Era um prodígio! Descrevendo rapidamente esta maravilhosa fábrica, sentia eu vivo orgulho de ter revelado ao Mundo uma preciosidade sem igual, e a que a unânime admiração faria cedo ou tarde justiça; tive, porém, de abandonar esta lisonjeira ideia, ao achar-me precedido por um dos romancistas mais justificadamente populares da nação vizinha. Das páginas de um delicioso quadro de costumes de Fernán Caballero, a eminente escritora de que a Andaluzia se ufana, conheci eu serem não somente nacionais, mas peninsulares pelo menos, estes modelos de presepes, com os seus ingénuos anacronismos, cunho irrecusável que o povo imprime a todas as suas obras de arte. Onde falta o anacronismo, falta a assinatura do povo.

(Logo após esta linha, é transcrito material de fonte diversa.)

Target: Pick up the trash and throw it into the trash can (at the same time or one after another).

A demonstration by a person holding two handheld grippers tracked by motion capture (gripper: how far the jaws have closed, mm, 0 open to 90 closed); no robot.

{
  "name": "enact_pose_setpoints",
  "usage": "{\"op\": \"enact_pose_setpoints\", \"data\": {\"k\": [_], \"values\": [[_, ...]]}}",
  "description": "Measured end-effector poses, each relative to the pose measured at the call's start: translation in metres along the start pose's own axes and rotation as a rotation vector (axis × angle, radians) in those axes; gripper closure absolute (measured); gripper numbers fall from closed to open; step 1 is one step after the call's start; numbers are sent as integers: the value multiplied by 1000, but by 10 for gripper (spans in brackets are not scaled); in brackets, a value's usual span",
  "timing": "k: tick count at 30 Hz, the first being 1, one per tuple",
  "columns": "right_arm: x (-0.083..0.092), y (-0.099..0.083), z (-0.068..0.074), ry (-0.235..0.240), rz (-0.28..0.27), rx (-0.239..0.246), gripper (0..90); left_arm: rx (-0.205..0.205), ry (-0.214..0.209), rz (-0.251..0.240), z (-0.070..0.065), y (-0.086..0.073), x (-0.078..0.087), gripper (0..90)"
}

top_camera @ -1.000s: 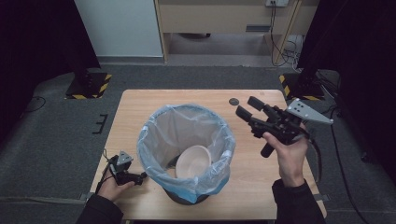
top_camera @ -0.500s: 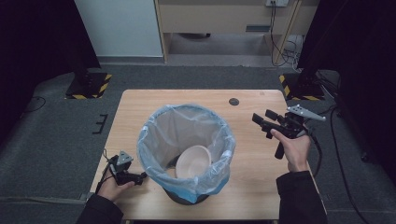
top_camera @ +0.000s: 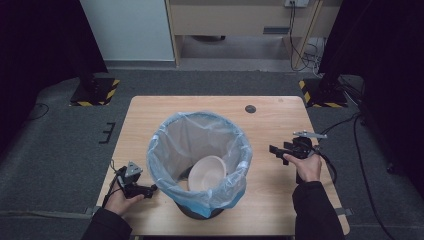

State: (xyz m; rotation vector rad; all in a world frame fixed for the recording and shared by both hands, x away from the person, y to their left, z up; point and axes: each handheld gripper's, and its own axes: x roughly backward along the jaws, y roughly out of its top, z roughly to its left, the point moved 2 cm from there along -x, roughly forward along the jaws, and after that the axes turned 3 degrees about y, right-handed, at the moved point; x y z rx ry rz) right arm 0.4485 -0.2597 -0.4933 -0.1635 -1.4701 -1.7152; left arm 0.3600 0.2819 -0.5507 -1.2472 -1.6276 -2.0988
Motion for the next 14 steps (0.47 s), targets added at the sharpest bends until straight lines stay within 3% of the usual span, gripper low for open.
{"op": "enact_pose_setpoints", "data": {"k": [3, 7, 14], "values": [[-4, -11, -8, -22, 67, 0, 258, 0, 0, 0, 0, 0, 0, 0], [-5, -16, -14, -65, 117, 36, 241, 0, 0, 0, 0, 0, 0, 0], [-7, -26, -23, -97, 214, 97, 197, 0, 0, 0, 0, 0, 0, 0]]}}
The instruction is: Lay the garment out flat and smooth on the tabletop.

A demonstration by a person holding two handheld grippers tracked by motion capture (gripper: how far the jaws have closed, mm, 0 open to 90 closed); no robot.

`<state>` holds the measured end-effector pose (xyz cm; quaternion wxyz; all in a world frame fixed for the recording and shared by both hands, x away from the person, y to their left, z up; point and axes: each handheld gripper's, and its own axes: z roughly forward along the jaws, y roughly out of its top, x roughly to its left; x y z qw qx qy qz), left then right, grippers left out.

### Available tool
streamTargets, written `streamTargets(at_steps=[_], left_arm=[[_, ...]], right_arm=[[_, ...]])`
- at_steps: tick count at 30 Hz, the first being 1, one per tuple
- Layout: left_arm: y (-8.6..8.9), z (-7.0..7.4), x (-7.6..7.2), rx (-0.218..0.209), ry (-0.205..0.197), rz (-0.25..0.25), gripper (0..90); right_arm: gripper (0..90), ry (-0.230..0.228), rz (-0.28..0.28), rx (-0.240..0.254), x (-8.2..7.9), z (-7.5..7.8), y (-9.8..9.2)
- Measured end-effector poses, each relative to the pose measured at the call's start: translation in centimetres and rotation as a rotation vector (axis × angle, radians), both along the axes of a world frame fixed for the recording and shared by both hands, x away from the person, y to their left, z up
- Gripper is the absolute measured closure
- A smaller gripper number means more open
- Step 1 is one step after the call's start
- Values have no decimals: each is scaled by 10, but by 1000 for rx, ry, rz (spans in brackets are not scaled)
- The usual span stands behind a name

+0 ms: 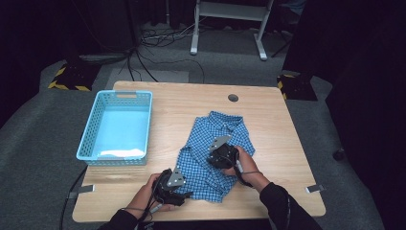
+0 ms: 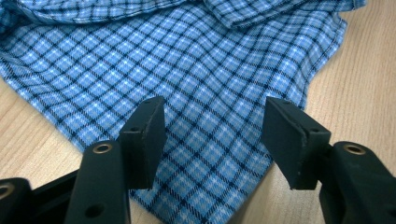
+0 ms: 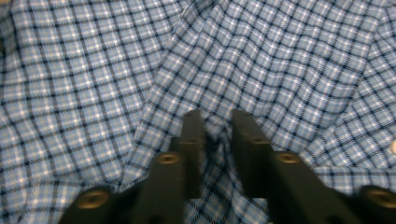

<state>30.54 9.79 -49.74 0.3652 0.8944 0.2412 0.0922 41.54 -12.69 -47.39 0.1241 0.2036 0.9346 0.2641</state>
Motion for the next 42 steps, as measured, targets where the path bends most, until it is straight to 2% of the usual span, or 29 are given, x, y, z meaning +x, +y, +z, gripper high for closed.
streamTargets(at_steps=[3,10,15,21,28,34,38,42], left_arm=[[0,-1,0,-1,-1,9,362],[0,-1,0,0,-5,10,352],[-1,-1,0,1,-2,17,350],[-1,0,0,6,-1,19,347],[-3,0,-1,9,2,28,343],[-5,1,-1,14,4,39,337],[-5,1,-2,19,5,41,337],[-6,1,-3,20,5,44,337]], right_arm=[[841,2,7,2,0,2,-3],[856,-24,10,83,-9,17,-21],[859,-50,5,153,-18,37,-48],[859,-68,-15,174,-31,50,-84],[860,-66,-29,191,-49,52,-119],[861,-57,-43,202,-62,51,-139],[861,-48,-46,196,-71,48,-151],[860,-27,-72,202,-80,42,-170]])
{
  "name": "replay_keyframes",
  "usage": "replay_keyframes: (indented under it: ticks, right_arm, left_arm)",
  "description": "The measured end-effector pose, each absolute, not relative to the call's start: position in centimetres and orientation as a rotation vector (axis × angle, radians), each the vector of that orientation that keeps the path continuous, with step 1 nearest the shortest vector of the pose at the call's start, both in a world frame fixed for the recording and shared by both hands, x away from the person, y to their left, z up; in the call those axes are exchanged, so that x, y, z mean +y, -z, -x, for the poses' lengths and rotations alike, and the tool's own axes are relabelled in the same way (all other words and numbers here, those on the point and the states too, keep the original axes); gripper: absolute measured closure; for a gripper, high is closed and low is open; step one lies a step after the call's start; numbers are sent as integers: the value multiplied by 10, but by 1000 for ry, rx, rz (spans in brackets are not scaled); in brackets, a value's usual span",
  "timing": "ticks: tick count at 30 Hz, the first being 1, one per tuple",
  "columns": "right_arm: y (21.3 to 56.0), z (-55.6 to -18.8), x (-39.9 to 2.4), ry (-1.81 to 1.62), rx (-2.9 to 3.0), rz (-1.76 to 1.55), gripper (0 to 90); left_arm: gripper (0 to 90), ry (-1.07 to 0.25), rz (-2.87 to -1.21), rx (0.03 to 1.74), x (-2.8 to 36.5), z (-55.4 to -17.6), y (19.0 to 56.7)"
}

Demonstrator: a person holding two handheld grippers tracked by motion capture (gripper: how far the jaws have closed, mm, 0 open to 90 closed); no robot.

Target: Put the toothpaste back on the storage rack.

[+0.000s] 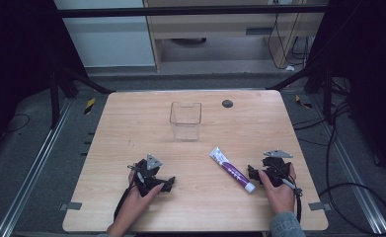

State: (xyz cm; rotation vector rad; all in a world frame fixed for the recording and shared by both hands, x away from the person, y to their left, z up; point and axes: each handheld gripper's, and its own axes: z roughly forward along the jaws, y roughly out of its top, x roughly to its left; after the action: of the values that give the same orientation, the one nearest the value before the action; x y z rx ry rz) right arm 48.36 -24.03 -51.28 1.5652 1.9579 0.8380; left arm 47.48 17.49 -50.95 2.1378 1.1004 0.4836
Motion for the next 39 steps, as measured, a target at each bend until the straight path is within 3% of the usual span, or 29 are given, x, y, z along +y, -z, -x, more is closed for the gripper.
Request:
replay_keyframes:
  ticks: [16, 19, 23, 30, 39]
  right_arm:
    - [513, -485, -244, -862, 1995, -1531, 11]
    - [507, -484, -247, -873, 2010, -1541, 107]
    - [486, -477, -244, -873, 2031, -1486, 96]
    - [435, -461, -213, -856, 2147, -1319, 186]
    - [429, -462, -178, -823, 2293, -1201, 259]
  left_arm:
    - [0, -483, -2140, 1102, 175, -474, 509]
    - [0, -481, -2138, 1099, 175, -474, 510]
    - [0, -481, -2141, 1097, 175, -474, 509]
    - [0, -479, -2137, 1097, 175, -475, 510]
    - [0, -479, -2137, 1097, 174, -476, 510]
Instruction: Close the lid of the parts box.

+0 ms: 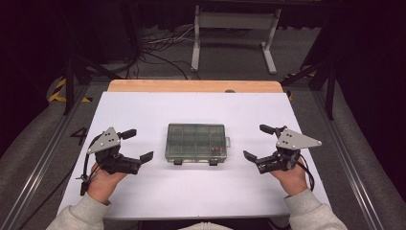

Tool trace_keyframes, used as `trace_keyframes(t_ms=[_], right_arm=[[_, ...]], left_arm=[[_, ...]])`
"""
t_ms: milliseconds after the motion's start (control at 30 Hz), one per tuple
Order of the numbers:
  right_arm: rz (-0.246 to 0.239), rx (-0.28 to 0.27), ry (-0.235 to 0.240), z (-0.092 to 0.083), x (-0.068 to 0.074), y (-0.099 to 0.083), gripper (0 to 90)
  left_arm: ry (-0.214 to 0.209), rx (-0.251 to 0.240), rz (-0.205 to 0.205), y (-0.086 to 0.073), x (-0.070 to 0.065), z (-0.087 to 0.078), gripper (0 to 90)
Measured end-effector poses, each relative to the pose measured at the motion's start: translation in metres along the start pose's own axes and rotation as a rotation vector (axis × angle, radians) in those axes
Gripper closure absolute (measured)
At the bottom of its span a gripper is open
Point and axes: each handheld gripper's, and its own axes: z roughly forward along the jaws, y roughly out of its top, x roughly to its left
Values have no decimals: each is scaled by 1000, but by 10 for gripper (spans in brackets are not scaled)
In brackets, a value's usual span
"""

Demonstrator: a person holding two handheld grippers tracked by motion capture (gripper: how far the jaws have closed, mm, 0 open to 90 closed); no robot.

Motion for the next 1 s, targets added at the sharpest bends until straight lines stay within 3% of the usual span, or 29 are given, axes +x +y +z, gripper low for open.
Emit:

Em todo o caso era digno da menção que dele fizemos o presepe do Mosteiro.
Enquanto Henrique e o conselheiro o estudavam por miúdo, D. Vitória fizera desfilar o cortejo das criadas para a cozinha, onde urgia o serviço, e, seguindo-as, ia-lhes demonstrando que eram as piores criadas do Mundo, por isso que, tendo tanto que fazer, perdiam tempo a cantar loas diante do presepe. D. Doroteia cedo tomou com Madalena e Cristina o mesmo caminho.
O conselheiro e Henrique ficaram nas salas com os pequenos, e com eles entraram em jogos, como se fossem crianças também.
O aspirante a ministro, o deputado, o orador, o homem grave e sério das salas de Lisboa perdera todo o ar diplomático; agora era somente o homem de família: pueril, travesso, alegre, folgazão.
- Meu caro - dissera ele a Henrique no princípio da noite - vou fazer-lhe um pedido. Hoje deve ser banido o menor assunto político, a menor discussão séria. Deixe-se correr frívola a conversa da noite; o contrário seria uma profanação, que atrairia sobre nossas cabeças as justas iras dos anjos domésticos, que nestas noites andam invisíveis misturados com a família.